- Monday, January 2, 2017

Once they get over their post-election pout (and even if they can’t, and don’t), the Democrats must choose a new chairman of the Democratic National Committee. The two top contenders, Rep. Keith Ellison of Minnesota and Secretary of Labor Tom Perez, represent that great distinction without a difference.

The “centrist Democrats,” like the Blue Dogs, who were once numerous enough to have their own congressional caucus, have gone either to the graveyard or to a hideout in a universe far, far away.

The party is teetering on the edge of a black hole in that universe, and there’s no evidence that either Mr. Perez or Mr. Ellison are ready, willing or able to tug the party back from the edge. There’s no one capable of forging a common-sense agenda with an appeal to voters in the flyover country between the two coasts, where Hillary Clinton lost the 2016 election.
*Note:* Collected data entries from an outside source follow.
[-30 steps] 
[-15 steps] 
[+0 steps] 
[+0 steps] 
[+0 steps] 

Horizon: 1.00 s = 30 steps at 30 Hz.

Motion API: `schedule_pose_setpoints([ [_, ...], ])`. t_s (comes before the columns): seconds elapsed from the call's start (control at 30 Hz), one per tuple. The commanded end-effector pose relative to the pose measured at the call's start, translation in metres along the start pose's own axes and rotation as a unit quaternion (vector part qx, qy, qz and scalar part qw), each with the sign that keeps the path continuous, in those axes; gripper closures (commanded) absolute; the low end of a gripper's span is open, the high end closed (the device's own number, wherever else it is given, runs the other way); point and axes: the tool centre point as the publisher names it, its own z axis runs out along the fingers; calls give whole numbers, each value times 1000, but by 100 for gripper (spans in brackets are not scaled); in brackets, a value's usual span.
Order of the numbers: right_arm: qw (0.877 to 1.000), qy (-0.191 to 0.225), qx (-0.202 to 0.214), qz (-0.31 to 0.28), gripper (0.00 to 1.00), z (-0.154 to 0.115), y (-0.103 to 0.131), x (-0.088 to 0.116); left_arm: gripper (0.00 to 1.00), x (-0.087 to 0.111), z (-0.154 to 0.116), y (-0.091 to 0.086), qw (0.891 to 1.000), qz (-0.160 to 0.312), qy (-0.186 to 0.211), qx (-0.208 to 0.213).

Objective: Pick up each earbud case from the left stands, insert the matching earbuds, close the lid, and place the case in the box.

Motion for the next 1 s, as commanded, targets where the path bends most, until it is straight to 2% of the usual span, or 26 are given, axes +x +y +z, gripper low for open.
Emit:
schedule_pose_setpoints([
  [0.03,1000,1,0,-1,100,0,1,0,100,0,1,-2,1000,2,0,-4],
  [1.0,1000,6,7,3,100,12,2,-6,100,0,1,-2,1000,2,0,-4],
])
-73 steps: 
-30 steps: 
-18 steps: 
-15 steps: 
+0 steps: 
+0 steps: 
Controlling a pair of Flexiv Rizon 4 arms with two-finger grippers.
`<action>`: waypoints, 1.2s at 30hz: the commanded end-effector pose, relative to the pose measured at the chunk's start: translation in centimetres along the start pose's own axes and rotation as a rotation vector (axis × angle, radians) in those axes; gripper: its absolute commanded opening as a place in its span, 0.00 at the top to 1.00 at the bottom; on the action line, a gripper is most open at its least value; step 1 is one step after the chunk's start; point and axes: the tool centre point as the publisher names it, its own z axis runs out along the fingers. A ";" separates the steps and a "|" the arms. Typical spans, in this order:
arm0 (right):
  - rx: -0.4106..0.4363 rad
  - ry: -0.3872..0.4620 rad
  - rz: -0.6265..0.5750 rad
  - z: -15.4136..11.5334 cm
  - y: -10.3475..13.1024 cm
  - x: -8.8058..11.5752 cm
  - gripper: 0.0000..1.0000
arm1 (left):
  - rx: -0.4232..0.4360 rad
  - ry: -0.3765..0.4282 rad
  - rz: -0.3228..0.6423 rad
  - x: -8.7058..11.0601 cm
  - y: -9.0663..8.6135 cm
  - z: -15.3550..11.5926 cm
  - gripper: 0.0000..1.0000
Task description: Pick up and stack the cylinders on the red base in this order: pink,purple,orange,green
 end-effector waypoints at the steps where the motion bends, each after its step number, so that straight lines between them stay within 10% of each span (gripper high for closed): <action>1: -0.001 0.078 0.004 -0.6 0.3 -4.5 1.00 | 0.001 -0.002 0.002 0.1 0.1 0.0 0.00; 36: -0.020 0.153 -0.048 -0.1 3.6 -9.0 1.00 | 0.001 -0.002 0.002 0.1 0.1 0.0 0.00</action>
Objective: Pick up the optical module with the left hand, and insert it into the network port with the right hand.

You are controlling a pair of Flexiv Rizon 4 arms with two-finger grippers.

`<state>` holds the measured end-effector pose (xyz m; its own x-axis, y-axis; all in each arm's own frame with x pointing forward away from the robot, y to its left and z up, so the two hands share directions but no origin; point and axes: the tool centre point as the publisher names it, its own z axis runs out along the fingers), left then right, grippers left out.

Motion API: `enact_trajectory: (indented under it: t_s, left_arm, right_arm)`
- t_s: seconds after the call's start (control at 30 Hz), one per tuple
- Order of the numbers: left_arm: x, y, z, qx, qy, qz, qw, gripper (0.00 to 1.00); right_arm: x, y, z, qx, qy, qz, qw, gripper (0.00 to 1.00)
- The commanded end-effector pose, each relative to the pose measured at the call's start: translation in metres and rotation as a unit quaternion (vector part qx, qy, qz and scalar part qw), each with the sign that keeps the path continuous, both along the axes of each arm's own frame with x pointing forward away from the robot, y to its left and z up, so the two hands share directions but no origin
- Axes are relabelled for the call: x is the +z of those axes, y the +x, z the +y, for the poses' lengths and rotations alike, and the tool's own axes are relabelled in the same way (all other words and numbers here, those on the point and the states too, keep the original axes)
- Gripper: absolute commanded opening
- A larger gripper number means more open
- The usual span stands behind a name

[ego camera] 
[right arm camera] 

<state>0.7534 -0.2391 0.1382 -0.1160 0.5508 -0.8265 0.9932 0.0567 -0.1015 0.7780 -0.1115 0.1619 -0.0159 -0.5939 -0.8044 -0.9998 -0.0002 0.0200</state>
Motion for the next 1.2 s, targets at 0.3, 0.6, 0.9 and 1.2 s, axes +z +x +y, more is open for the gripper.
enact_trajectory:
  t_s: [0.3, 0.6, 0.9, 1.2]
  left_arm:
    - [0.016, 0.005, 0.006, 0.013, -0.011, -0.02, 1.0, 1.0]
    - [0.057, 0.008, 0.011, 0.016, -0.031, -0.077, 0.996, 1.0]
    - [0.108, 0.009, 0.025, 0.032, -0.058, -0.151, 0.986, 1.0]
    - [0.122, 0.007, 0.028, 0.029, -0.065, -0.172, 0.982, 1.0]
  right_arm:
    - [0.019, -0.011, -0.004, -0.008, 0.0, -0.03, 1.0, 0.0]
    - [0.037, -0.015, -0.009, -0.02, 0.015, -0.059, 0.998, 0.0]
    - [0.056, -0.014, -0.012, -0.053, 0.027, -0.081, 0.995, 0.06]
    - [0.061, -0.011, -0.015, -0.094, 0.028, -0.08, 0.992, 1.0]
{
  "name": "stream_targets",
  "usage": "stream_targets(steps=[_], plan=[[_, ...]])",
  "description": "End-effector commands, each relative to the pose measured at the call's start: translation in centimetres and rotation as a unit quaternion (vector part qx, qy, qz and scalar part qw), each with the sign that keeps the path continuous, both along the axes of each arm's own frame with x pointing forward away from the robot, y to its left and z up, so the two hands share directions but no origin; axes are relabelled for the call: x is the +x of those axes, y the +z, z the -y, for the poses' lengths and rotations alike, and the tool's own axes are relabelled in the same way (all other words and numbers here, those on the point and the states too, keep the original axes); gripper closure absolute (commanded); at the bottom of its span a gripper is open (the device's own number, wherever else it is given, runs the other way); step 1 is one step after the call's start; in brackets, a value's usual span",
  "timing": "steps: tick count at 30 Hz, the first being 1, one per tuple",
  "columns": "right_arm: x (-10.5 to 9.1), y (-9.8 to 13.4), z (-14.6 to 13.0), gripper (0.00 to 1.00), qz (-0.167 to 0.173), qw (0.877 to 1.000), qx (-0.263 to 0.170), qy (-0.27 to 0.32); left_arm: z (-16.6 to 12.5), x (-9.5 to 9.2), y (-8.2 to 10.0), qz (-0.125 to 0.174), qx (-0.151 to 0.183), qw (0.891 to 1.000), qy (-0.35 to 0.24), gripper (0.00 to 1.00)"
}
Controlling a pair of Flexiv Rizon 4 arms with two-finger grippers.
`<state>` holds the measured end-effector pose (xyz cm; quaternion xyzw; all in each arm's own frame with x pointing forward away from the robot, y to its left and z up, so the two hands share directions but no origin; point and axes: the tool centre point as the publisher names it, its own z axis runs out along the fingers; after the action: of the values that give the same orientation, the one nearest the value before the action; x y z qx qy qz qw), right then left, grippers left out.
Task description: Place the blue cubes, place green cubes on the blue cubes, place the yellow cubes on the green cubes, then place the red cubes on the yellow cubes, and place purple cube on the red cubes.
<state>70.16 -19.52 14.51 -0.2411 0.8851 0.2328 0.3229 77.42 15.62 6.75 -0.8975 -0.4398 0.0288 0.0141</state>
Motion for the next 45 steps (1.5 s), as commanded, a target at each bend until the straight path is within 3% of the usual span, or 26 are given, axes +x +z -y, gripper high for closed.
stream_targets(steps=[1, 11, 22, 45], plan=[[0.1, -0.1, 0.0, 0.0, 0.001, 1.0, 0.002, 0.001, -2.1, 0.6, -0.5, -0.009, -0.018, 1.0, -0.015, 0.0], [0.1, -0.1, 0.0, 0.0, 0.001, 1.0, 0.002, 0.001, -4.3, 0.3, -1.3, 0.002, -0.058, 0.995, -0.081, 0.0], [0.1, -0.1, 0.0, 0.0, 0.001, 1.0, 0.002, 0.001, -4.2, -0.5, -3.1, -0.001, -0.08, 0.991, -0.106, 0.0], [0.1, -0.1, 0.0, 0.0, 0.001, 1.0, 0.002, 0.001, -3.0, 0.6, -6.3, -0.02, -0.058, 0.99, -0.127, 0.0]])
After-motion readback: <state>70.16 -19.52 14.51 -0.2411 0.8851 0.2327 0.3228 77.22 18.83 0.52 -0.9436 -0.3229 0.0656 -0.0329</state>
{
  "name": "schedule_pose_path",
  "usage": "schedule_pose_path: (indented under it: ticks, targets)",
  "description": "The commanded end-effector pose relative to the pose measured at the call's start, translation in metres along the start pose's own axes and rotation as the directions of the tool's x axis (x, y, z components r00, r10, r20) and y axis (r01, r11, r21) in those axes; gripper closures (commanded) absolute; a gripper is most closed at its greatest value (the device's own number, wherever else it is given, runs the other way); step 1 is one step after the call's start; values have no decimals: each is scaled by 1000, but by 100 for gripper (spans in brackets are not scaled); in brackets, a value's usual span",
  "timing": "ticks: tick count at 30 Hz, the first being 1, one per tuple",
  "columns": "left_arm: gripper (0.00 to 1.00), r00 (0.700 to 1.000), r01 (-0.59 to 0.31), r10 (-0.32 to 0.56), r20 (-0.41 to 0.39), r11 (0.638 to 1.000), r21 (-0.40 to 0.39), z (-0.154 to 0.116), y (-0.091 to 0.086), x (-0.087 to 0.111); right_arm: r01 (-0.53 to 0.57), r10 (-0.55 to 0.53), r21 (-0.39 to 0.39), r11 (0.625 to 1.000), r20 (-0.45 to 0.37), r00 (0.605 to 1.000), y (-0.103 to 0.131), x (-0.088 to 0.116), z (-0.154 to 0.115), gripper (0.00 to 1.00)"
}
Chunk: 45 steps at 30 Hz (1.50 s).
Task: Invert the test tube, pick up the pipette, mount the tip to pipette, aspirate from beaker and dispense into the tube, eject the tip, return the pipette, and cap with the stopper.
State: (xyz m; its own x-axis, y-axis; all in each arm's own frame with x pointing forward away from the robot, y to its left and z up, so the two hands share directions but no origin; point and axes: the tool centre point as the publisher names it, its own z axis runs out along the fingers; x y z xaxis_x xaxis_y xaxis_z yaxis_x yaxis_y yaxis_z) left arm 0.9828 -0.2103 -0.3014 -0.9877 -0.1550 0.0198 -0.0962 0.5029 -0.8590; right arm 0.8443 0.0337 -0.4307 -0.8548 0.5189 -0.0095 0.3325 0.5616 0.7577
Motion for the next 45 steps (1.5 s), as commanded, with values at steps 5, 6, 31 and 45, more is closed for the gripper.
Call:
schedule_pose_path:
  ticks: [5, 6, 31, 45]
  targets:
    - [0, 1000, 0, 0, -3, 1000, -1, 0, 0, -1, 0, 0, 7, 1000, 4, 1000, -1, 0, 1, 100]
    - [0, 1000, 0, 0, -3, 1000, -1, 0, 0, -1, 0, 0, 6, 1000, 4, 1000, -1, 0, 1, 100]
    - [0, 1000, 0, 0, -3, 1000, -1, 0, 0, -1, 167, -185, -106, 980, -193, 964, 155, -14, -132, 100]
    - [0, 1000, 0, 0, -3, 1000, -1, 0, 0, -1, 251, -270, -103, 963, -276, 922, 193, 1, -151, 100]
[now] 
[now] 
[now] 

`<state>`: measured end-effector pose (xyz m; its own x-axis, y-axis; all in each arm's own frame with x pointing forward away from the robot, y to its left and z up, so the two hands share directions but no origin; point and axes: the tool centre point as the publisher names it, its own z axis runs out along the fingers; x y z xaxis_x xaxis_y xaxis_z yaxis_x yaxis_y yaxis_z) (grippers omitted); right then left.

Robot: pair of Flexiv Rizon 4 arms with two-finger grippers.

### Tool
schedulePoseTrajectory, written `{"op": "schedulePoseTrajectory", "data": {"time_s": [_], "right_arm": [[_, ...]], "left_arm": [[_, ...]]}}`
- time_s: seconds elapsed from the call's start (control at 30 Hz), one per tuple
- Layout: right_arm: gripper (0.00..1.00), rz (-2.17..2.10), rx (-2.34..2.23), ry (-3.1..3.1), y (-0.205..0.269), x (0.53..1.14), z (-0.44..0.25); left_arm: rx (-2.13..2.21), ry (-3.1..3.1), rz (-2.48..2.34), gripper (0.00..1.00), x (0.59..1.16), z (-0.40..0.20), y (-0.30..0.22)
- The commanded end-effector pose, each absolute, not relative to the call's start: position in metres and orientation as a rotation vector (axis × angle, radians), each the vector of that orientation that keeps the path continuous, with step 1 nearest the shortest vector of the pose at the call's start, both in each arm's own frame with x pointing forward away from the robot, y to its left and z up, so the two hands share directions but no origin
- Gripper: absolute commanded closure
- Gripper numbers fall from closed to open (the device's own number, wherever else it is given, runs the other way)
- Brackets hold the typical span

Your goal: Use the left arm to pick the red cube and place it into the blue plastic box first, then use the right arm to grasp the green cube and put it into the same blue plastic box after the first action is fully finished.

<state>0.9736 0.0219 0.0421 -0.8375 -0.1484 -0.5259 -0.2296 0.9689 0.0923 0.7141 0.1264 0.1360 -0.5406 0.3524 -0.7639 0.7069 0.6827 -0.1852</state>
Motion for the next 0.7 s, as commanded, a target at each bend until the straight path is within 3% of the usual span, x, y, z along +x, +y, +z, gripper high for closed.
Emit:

That leaves in place a radical social agenda in thrall to the LGBT and pro-abortion lobbies, with a foreign policy that runs from feckless to reckless.



There are actually five candidates for chairman, and The Washington Post, the arbiter of Democratic politics, observes that “there’s little ideological disagreement” among the unholy quintet. “None has challenged the left-wing rewrite of the Democratic Party platform.” The Democrats have learned nothing from Nov. 8, and continue to revel in a riotous blame party, with Russians hackers, FBI Director James Comey, WikiLeaks, “fake news” and everyone but themselves held responsible for the debacle.

The hopes of the three dark horses rest on the prospect that neither Mr. Perez nor Mr. Ellison can command a majority of the 437 members of the national committee, and that one of the three emerges as a compromise candidate when the committee votes in late February.

Mr. Ellison’s chief qualification to lead a party besotted by identity politics is that he’s black and would be the first Muslim chairman of the party. His embrace of Louis Farrakhan, the leader of the Nation of Islam, since conveniently disavowed, is apparently not the deal-breaker among Democrats that it would have been only yesterday.

Mr. Ellison has the support of Sens. Bernard Sanders of Vermont and Elizabeth Warren of Massachusetts — both of whom send something crawling up the left legs of the deepest-dyed Democrats. This is thought to give Mr. Ellison that leg up in the contest.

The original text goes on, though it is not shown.